Mechanism of ammonium transport by intestinal segments following urinary diversion: evidence for ionized NH4+ transport via K(+)-pathways.

Using a previously reported in vivo intestinal perfusion model in the rat, we have shown that net total ammonium absorption accounts for the majority of the acid load resulting from urinary intestinal diversion. In the present study, by varying perfusate pH and therefore NH3 concentrations, we demonstrated that the net flux of total ammonium did not correlate with non-ionized NH3 concentrations (r = .039). This indicates that the basic mechanism of total ammonium flux is via ionized NH4+ movement. To more precisely define the transport processes involved, we manipulated this system with the following chemical and pharmacologic probes of electrolyte transport: amiloride (0.5 mM/l.), furosemide (1 mM/l.), 2,4,6-triaminopyrimidine (TAP) (15 mM/l.), methylprednisolone (3 mg./100 gm./B.W.) S.Q. x 3 days followed by perfusion, and barium (Ba2+) (15 mM/l.).
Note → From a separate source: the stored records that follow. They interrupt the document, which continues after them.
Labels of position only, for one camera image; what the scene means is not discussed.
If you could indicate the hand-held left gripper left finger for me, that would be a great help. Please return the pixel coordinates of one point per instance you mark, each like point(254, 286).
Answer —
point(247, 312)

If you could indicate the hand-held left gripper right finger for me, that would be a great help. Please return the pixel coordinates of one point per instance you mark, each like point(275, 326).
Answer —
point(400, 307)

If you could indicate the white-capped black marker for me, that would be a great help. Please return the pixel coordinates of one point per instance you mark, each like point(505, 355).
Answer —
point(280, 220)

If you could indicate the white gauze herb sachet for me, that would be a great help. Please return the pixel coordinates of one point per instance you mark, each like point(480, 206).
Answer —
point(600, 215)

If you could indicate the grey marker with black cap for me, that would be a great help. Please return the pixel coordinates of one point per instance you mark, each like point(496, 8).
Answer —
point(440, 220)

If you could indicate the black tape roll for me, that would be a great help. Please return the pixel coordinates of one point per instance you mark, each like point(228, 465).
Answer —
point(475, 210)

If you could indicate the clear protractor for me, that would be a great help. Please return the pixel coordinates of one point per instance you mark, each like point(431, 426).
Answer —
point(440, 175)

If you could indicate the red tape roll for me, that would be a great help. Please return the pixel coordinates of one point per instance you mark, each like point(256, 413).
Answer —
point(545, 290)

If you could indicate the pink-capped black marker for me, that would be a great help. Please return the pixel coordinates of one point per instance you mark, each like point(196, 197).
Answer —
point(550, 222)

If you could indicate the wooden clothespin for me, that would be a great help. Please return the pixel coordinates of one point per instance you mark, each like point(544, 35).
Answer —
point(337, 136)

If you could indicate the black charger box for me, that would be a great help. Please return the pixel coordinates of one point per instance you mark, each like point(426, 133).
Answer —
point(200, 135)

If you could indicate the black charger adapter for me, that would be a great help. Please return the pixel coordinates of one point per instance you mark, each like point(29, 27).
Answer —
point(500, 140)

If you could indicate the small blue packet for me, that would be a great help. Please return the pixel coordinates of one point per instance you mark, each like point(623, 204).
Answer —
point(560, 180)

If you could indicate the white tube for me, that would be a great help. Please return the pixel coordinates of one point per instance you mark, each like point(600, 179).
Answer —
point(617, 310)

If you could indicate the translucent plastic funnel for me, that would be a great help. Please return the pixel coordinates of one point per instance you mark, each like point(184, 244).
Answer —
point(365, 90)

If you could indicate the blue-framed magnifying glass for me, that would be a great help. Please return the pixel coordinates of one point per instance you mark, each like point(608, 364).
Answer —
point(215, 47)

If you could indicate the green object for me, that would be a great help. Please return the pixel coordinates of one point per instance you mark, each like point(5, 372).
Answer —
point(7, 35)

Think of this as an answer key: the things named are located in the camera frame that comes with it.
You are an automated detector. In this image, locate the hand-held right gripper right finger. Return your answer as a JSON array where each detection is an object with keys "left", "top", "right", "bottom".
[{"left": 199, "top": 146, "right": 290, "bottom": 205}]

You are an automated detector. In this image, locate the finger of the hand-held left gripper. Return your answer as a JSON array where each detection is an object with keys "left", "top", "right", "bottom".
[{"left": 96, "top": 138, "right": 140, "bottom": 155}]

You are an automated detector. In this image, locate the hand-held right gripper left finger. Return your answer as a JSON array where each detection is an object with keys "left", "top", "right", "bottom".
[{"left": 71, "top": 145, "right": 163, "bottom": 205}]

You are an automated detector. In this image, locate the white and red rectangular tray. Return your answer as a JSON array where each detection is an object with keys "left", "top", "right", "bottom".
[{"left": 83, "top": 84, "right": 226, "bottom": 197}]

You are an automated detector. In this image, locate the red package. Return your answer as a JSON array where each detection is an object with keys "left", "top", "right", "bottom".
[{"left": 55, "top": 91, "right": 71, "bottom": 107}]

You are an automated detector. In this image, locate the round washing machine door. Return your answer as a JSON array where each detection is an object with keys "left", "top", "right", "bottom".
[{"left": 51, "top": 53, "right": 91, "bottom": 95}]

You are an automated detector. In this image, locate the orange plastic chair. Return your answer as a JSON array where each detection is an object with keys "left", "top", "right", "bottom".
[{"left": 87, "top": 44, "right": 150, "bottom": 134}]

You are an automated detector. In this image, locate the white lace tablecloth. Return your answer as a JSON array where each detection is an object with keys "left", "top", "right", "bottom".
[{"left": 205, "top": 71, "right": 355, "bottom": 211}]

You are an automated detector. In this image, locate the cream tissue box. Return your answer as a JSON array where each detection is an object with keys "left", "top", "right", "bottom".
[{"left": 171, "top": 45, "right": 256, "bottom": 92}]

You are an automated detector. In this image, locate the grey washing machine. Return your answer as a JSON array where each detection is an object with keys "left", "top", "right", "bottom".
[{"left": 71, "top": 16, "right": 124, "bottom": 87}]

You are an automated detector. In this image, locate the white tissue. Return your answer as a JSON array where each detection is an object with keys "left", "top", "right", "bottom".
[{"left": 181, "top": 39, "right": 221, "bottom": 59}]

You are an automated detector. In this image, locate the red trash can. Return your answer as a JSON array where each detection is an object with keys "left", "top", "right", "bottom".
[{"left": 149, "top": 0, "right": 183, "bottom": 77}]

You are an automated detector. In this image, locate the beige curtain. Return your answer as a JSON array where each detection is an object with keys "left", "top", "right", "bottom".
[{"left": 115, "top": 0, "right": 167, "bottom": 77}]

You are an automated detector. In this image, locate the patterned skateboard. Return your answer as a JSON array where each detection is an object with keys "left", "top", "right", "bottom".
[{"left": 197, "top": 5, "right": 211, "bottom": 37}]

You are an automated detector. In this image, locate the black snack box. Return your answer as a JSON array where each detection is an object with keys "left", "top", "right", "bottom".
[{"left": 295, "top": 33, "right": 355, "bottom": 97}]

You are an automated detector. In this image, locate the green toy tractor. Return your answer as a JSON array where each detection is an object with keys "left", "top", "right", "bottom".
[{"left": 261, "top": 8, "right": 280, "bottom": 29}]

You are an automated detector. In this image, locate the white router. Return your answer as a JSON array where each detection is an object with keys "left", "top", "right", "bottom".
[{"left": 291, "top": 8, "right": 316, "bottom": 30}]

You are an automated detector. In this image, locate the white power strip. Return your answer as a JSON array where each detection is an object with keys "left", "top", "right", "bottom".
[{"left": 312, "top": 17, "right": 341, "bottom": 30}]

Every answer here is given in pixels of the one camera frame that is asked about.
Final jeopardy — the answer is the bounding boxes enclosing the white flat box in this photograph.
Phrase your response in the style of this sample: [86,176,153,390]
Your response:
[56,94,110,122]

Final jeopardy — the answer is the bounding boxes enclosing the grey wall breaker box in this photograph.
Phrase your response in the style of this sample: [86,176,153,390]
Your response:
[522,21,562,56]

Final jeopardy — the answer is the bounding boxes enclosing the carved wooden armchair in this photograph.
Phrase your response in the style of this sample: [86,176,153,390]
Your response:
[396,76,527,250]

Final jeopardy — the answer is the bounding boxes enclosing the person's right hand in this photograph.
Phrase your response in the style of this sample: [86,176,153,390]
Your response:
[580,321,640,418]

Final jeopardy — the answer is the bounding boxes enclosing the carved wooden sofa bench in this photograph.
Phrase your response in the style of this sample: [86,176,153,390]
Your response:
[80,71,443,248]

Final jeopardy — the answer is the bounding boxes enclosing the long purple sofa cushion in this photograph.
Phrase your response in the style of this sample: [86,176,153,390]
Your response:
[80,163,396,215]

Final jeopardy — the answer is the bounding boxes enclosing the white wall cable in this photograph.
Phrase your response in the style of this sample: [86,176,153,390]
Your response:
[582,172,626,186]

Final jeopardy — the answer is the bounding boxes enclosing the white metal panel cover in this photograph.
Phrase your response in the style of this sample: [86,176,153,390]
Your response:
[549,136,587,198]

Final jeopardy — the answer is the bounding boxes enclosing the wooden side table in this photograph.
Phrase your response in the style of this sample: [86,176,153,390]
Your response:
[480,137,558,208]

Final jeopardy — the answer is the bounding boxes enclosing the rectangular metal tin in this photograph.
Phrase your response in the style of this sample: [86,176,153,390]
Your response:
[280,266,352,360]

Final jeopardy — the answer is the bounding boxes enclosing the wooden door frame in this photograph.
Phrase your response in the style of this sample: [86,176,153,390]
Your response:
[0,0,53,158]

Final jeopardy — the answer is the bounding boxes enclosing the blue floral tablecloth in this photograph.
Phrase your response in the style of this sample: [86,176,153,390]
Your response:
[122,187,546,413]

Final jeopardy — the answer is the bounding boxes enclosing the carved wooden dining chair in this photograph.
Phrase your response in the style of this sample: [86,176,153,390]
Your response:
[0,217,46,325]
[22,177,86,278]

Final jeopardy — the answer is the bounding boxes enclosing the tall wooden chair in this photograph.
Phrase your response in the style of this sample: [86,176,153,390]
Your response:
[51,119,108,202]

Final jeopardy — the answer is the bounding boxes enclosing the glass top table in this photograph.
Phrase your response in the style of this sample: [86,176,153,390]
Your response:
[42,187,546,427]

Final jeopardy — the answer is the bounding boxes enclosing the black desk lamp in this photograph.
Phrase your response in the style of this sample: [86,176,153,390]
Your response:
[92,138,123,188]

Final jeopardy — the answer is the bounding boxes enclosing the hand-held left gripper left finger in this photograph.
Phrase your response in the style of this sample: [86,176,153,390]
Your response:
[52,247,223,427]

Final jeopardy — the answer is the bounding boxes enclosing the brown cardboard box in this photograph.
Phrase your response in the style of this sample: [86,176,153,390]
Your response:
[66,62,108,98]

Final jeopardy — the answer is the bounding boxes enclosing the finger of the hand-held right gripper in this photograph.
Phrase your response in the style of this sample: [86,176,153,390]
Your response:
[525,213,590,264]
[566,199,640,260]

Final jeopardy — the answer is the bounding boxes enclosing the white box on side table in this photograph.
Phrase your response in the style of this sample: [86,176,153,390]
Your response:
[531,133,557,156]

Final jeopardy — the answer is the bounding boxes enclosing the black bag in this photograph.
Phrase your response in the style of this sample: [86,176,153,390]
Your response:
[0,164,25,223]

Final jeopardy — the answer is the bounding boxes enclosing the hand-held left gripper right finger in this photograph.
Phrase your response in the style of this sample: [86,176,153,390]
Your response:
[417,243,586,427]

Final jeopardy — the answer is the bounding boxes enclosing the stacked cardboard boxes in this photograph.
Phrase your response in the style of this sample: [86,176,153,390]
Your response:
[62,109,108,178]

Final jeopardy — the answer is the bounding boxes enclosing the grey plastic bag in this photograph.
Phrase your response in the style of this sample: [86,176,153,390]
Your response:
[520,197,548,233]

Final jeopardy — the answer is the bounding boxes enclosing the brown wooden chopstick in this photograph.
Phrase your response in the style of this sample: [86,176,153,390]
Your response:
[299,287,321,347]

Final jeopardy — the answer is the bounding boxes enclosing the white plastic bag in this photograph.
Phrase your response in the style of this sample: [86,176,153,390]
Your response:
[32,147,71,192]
Net solute flux was not significantly altered by the mucosal addition of amiloride or TAP. Methylprednisolone treated rats exhibited significantly diminished Na+ secretion (p less than .01) and increased Cl- absorption (p less than .05) without affecting net total ammonium flux providing evidence for the inducibility of Na+ conductance channels and against significant NH4+ movement via this pathway. The mucosal addition of furosemide resulted in significantly decreased net absorption of both total ammonium (p less than .001) and K+ (p less than .05). The addition of Ba2+ resulted in a three-fold reduction of ammonium absorption (p less than .001) and a greater than ten-fold reduction in K+ absorption (p less than .001). The observation of significant inhibition of ammonium absorption by furosemide and barium suggests that K+ transport pathways play a significant role in the intestinal transport of NH4+.